**YOUR INSTRUCTIONS:** Repeat word for word the lines from the top of the records through the line containing "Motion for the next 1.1", and skip the pictures.

**DATASET RECORDS:**
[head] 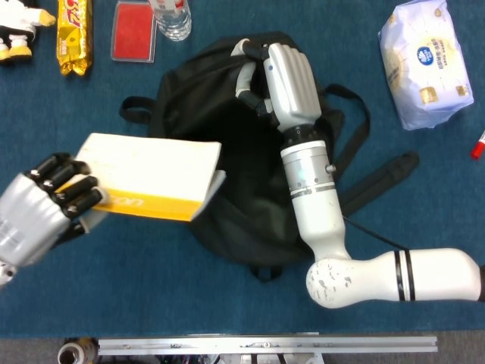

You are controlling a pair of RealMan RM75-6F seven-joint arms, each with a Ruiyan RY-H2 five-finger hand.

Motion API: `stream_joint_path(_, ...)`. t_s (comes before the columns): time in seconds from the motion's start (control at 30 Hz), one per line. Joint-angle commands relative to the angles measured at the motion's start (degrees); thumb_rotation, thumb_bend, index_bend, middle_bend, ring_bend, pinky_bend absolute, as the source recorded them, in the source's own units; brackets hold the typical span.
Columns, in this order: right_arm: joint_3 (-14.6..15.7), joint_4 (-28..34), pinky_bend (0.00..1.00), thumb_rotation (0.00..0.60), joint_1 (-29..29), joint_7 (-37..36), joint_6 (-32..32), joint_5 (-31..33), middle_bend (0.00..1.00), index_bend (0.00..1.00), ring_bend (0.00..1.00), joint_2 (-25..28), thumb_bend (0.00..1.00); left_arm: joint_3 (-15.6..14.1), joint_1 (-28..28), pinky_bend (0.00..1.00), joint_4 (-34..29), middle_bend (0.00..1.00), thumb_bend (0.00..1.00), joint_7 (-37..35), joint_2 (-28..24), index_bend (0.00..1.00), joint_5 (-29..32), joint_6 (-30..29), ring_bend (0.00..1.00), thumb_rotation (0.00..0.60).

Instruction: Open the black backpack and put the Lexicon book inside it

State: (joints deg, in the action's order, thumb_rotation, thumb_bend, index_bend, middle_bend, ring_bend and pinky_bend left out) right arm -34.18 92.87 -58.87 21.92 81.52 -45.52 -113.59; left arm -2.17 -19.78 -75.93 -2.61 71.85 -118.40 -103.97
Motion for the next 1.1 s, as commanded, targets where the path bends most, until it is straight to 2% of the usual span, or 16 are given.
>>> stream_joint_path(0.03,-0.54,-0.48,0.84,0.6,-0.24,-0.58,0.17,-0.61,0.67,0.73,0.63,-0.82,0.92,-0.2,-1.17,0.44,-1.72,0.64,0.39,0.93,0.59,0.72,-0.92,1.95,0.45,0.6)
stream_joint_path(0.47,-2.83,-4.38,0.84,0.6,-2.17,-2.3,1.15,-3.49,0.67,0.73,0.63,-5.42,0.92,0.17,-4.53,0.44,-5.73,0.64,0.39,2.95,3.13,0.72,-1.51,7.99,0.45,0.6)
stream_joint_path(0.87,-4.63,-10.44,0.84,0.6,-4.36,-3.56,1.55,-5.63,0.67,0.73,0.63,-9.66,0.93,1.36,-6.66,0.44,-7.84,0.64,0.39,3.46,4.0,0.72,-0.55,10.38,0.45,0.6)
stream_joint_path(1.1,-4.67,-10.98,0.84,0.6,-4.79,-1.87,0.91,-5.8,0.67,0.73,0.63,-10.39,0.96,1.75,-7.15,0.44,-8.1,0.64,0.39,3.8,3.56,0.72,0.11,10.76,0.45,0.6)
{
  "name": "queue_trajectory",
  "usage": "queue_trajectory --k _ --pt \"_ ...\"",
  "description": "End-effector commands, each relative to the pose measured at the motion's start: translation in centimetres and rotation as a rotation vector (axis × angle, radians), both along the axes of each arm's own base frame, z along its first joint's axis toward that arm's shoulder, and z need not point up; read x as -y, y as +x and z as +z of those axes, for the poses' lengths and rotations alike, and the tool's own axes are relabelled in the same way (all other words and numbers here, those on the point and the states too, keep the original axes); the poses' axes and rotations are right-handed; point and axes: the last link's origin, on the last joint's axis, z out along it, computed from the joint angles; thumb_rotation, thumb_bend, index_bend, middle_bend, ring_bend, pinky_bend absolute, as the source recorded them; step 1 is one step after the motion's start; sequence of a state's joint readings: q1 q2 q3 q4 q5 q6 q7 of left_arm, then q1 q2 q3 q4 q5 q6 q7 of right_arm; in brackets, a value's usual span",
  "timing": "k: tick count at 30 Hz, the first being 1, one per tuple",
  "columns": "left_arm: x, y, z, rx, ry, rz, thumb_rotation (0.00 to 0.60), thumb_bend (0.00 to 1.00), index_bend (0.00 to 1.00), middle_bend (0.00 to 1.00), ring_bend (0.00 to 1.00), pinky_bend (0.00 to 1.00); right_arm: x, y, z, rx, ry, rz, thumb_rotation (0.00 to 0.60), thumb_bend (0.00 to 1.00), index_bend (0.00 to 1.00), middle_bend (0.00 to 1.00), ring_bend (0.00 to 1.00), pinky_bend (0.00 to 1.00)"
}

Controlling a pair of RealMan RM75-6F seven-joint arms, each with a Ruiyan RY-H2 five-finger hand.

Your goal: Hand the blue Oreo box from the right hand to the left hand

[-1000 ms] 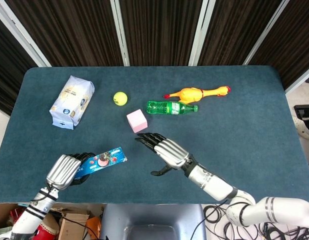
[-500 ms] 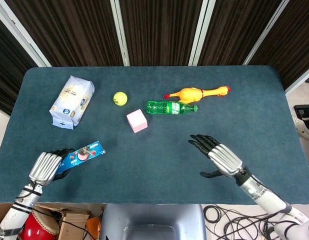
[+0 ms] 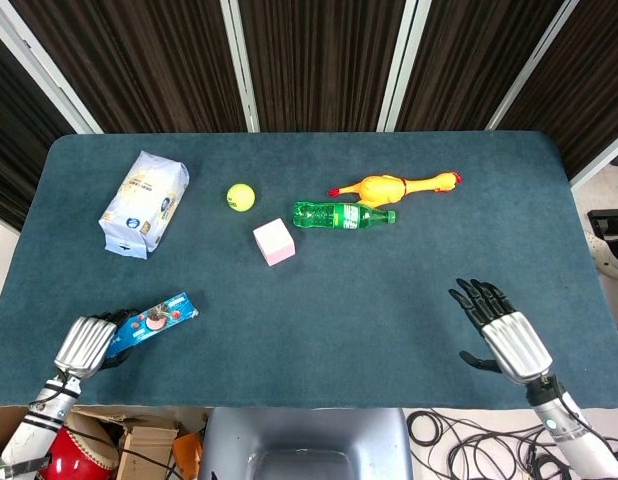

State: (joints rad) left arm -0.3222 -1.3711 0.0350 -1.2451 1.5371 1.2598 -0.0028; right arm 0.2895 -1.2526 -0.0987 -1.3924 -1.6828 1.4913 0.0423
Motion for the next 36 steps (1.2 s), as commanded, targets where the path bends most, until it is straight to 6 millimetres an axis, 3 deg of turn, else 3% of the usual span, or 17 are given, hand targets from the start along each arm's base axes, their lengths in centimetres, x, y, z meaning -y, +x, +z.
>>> queue_trajectory --k 1,4,8,10,17,21,29,36 --pt "0.2 -0.1 0.2 0.012 0.009 0.001 0.600 0.35 0.59 0.65 0.66 0.69 -0.5 -0.3 0.2 0.035 -0.026 -0.047 0.600 0.07 0.00 0.00 0.00 0.11" --pt "0.3 -0.2 0.4 0.018 -0.002 0.013 0.600 0.35 0.55 0.62 0.63 0.67 -0.5 -0.3 0.2 0.034 -0.041 -0.055 0.600 0.07 0.00 0.00 0.00 0.11" --pt "0.3 -0.4 0.1 0.022 -0.057 0.048 0.600 0.35 0.21 0.32 0.42 0.55 -0.7 -0.3 -0.1 0.026 -0.026 -0.058 0.600 0.06 0.00 0.00 0.00 0.11" --pt "0.3 -0.4 0.1 0.023 -0.067 0.048 0.600 0.35 0.12 0.20 0.33 0.49 -0.6 -0.4 -0.2 0.026 -0.015 -0.063 0.600 0.07 0.00 0.00 0.00 0.11" --pt "0.4 -0.1 0.2 0.005 -0.038 0.012 0.600 0.34 0.01 0.01 0.15 0.42 -0.6 -0.4 -0.4 0.025 0.009 -0.068 0.600 0.06 0.00 0.00 0.00 0.11" --pt "0.7 0.3 0.5 0.010 0.013 -0.033 0.600 0.29 0.00 0.00 0.01 0.37 -0.7 -0.4 -0.3 0.023 0.019 -0.067 0.600 0.06 0.00 0.00 0.00 0.11" --pt "2.8 0.8 2.8 -0.001 0.171 -0.101 0.600 0.24 0.00 0.00 0.00 0.23 -1.1 -0.4 0.0 0.029 0.015 -0.062 0.600 0.06 0.00 0.00 0.00 0.11" --pt "6.2 0.6 6.7 0.012 0.315 -0.072 0.600 0.23 0.00 0.00 0.00 0.16 -1.8 -0.4 0.4 0.021 0.013 -0.052 0.600 0.07 0.00 0.00 0.00 0.13"
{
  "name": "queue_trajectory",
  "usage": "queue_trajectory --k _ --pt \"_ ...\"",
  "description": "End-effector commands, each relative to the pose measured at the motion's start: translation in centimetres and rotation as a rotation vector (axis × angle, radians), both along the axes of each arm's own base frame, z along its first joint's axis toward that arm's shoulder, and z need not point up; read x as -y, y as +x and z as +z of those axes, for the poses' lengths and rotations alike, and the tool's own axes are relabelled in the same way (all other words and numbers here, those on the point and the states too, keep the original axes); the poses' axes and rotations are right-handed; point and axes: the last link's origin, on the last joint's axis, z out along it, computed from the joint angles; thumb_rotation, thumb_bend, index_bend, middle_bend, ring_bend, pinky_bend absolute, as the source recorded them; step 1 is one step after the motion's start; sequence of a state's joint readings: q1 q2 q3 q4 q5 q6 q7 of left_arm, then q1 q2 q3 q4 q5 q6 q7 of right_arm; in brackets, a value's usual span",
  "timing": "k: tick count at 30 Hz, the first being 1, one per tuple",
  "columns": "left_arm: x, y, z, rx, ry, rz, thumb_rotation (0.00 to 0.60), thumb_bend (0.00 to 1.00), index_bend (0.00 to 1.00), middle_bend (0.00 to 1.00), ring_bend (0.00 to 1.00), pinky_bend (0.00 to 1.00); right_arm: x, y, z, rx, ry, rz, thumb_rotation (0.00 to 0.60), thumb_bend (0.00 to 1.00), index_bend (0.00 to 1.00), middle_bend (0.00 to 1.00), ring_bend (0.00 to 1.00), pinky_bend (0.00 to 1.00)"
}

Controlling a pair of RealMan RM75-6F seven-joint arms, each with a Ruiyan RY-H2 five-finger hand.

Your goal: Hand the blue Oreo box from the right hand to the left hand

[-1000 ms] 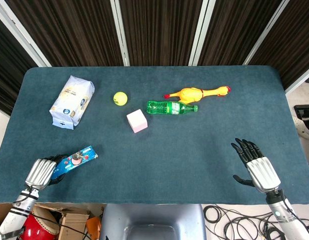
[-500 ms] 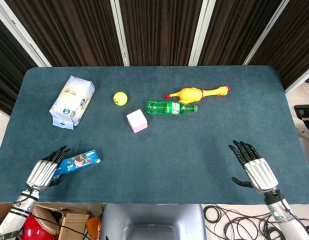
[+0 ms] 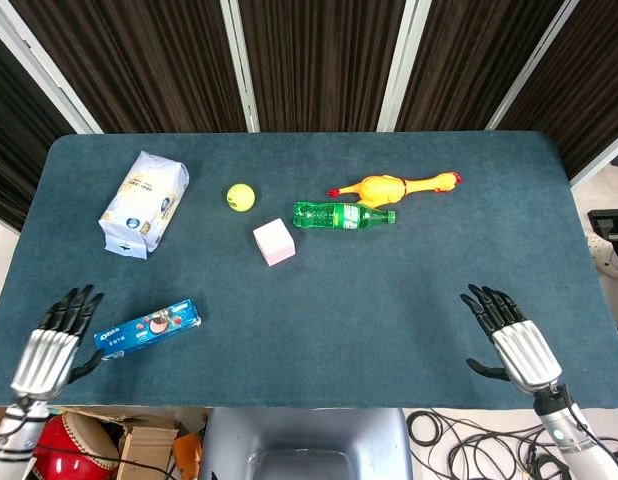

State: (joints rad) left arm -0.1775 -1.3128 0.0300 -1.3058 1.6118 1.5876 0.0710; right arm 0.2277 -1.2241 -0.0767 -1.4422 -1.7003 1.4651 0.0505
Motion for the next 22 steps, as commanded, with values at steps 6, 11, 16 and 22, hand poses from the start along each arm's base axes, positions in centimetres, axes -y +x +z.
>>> queue_trajectory --k 6,11,16,22 --pt "3.6 0.7 3.0 0.043 0.090 0.060 0.600 0.24 0.08 0.00 0.00 0.13 -1.4 0.2 0.4 0.014 -0.020 0.026 0.600 0.06 0.00 0.00 0.00 0.20" --pt "4.8 1.4 3.0 0.011 0.085 0.081 0.600 0.24 0.08 0.00 0.00 0.13 -2.1 -0.1 0.6 -0.003 -0.047 0.019 0.600 0.06 0.00 0.00 0.00 0.20" --pt "5.3 1.8 2.6 -0.030 0.060 0.127 0.600 0.25 0.08 0.00 0.01 0.13 -2.1 -0.2 0.6 -0.018 -0.057 -0.004 0.600 0.06 0.00 0.00 0.00 0.20" --pt "5.3 2.1 2.2 -0.035 0.030 0.169 0.600 0.25 0.08 0.02 0.01 0.14 -2.2 -0.2 0.7 -0.025 -0.051 -0.016 0.600 0.07 0.00 0.00 0.00 0.20"
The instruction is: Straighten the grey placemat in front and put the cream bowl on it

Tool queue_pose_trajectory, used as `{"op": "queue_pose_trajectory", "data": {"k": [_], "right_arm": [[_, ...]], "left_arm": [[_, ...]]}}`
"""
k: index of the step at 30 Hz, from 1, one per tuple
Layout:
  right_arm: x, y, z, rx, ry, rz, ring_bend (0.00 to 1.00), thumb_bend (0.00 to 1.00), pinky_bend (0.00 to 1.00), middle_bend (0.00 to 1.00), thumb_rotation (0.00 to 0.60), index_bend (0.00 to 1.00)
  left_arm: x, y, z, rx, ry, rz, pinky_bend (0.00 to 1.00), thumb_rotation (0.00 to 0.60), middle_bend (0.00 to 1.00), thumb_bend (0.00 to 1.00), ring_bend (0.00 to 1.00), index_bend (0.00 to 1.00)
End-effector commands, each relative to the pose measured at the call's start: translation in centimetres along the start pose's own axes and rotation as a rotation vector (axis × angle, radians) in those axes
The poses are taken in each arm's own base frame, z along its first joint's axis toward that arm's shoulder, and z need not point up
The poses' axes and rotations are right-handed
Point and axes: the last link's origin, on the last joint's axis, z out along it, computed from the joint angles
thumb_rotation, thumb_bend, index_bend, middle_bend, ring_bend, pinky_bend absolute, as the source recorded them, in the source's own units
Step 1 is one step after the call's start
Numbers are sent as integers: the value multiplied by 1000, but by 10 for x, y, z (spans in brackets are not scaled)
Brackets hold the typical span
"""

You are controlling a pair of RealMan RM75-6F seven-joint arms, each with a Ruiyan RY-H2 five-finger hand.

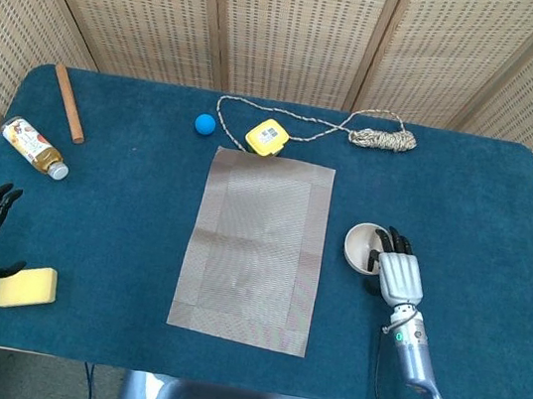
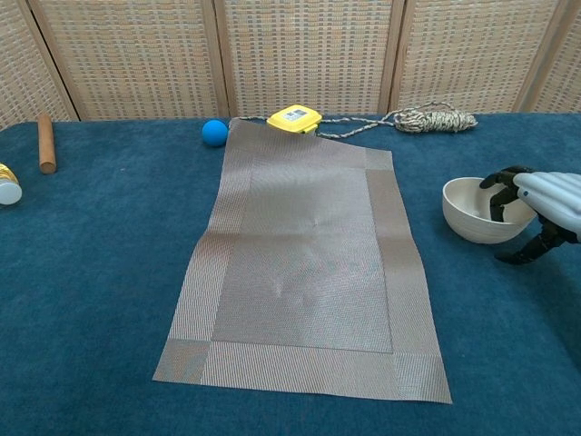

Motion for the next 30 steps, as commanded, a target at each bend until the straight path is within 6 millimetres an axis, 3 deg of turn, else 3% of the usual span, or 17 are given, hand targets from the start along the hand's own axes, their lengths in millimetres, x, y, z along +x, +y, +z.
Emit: {"op": "queue_pose_trajectory", "data": {"k": [1, 19, 30], "right_arm": [[-6, -3, 7, 0, -4, 6, 0, 387, 187, 249, 600, 705], [5, -36, 41, 70, 67, -31, 51, 409, 238, 346, 600, 776], [12, -37, 49, 59, 118, -43, 59, 415, 242, 366, 600, 795]], "left_arm": [[0, 0, 0, 1, -1, -3, 0, 600, 0, 106, 0, 5], [-1, -2, 4, 5, -5, -21, 0, 600, 0, 106, 0, 8], [-3, -3, 5, 6, -15, -22, 0, 600, 0, 107, 0, 9]]}}
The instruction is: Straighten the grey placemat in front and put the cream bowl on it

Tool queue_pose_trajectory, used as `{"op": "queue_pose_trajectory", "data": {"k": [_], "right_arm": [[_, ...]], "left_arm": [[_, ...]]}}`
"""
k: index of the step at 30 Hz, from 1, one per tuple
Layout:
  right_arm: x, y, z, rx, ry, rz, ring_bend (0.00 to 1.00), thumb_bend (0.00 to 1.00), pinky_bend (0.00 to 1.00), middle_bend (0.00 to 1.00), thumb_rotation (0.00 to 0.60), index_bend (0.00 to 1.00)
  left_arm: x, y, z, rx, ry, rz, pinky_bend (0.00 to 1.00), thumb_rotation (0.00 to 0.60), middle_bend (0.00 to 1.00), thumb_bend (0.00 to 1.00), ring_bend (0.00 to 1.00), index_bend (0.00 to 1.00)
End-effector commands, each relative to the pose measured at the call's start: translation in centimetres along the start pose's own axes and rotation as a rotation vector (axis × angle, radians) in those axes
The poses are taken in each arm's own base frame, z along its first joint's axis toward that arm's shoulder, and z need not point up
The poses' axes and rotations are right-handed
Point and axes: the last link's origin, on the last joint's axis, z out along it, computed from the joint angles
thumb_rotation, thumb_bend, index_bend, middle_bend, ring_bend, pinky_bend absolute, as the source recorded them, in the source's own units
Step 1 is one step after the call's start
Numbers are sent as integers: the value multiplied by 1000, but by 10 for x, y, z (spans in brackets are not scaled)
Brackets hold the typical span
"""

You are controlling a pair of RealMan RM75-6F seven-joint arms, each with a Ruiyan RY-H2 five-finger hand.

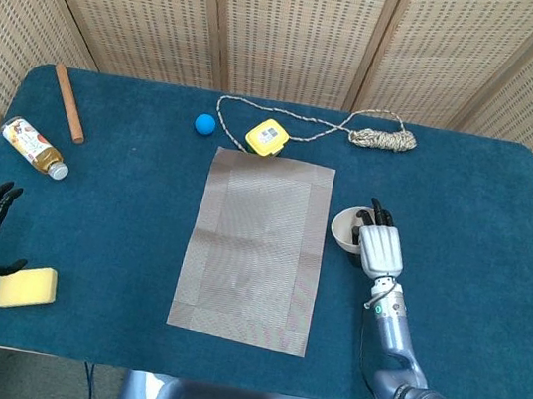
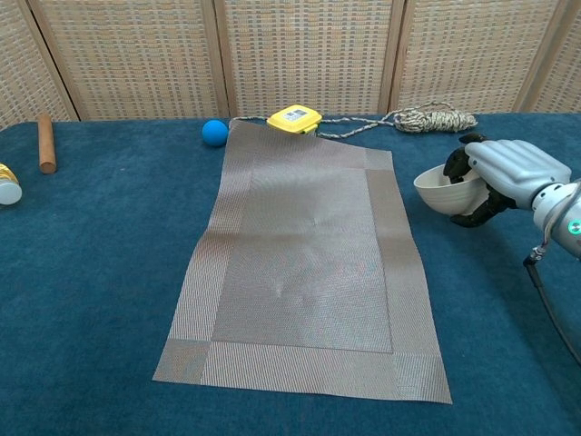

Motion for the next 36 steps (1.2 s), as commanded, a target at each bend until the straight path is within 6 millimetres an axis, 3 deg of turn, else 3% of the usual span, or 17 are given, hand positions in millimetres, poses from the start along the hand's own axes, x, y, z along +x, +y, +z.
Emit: {"op": "queue_pose_trajectory", "data": {"k": [1, 12, 17, 24, 36], "right_arm": [[4, -2, 3, 4, 24, 13, 61, 415, 244, 366, 600, 796], [25, -3, 44, -58, 102, 41, 71, 414, 247, 366, 600, 797], [30, 18, 64, -143, 80, 7, 76, 407, 244, 366, 600, 794], [40, 54, 75, -262, 66, -63, 76, 379, 231, 353, 600, 787], [49, 107, 70, -425, 13, -106, 76, 366, 211, 340, 600, 780]], "left_arm": [[0, 0, 0, -1, -1, 1, 0, 600, 0, 106, 0, 9], [2, -1, 1, 7, 4, -5, 0, 600, 0, 106, 0, 9], [2, -1, 1, 4, -1, -4, 0, 600, 0, 106, 0, 9], [-1, 1, 1, -4, -11, 1, 0, 600, 0, 106, 0, 9], [-6, 4, 2, -16, -27, 13, 0, 600, 0, 106, 0, 9]]}}
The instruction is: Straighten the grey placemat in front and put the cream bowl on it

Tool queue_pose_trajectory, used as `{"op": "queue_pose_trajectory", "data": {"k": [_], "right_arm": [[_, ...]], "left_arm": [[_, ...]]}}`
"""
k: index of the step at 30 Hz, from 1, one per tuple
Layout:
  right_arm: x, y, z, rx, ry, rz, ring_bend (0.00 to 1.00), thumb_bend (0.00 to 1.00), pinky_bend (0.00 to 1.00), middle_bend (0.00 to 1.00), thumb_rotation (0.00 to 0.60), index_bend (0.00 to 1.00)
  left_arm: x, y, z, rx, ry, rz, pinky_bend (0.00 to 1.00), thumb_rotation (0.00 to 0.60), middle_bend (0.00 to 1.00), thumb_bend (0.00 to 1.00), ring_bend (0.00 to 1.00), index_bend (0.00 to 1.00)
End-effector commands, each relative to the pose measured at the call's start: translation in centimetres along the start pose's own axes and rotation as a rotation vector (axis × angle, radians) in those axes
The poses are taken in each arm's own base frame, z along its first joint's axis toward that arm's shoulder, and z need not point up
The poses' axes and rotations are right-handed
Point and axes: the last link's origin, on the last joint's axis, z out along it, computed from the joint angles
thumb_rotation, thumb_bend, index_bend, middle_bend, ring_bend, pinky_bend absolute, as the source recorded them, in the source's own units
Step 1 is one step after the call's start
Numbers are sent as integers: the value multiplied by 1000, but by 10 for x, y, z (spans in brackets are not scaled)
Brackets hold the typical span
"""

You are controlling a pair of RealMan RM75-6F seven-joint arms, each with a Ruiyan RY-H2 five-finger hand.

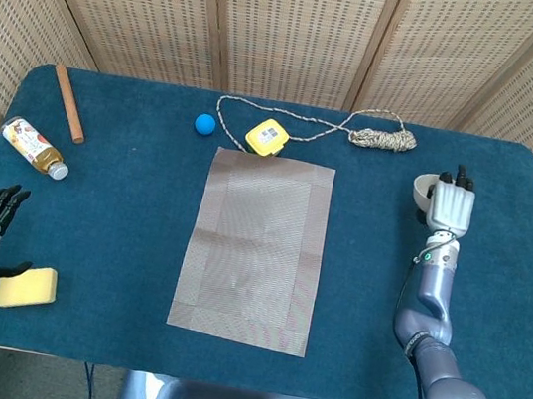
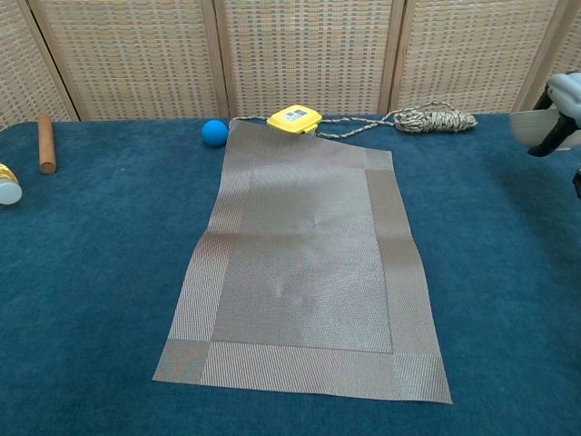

**RESPONSE AREA:**
[head] 

You are controlling a pair of RealMan RM75-6F seven-joint arms, each with a Ruiyan RY-H2 five-finger hand.

Motion API: `stream_joint_path(_, ...)`. t_s (comes before the columns): time in seconds from the motion's start (control at 30 Hz), one per line. Joint-angle commands relative to the angles measured at the motion's start (degrees); thumb_rotation, thumb_bend, index_bend, middle_bend, ring_bend, pinky_bend absolute, as the source recorded them, in the source's own units; brackets hold the typical span.
Columns, in this order: right_arm: joint_3 (-14.6..15.7), joint_4 (-28..34), pinky_bend (0.00..1.00), thumb_rotation (0.00..0.60), joint_1 (-29..29), joint_7 (-37..36), joint_6 (-32..32), joint_5 (-31..33), middle_bend (0.00..1.00), index_bend (0.00..1.00), ring_bend (0.00..1.00), joint_2 (-25..28), thumb_bend (0.00..1.00); left_arm: joint_3 (-15.6..14.1), joint_1 (-28..28), pinky_bend (0.00..1.00), joint_4 (-34..29), middle_bend (0.00..1.00), thumb_bend (0.00..1.00), joint_7 (-37..35), joint_2 (-28..24), index_bend (0.00..1.00), joint_5 (-29..32), joint_6 (-30..29), ring_bend (0.00..1.00), thumb_rotation (0.00..0.60).

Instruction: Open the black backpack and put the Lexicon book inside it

State: (joints deg, in the action's order, thumb_rotation, thumb_bend, index_bend, middle_bend, ring_bend and pinky_bend left out) right arm -34.18 92.87 -58.87 21.92 81.52 -45.52 -113.59; left arm -2.17 -19.78 -75.93 -2.61 71.85 -118.40 -103.97
Motion for the next 1.1 s, as commanded, targets where the path bends most, until it is straight to 2% of the usual span, or 16 are given.

The required output is complete.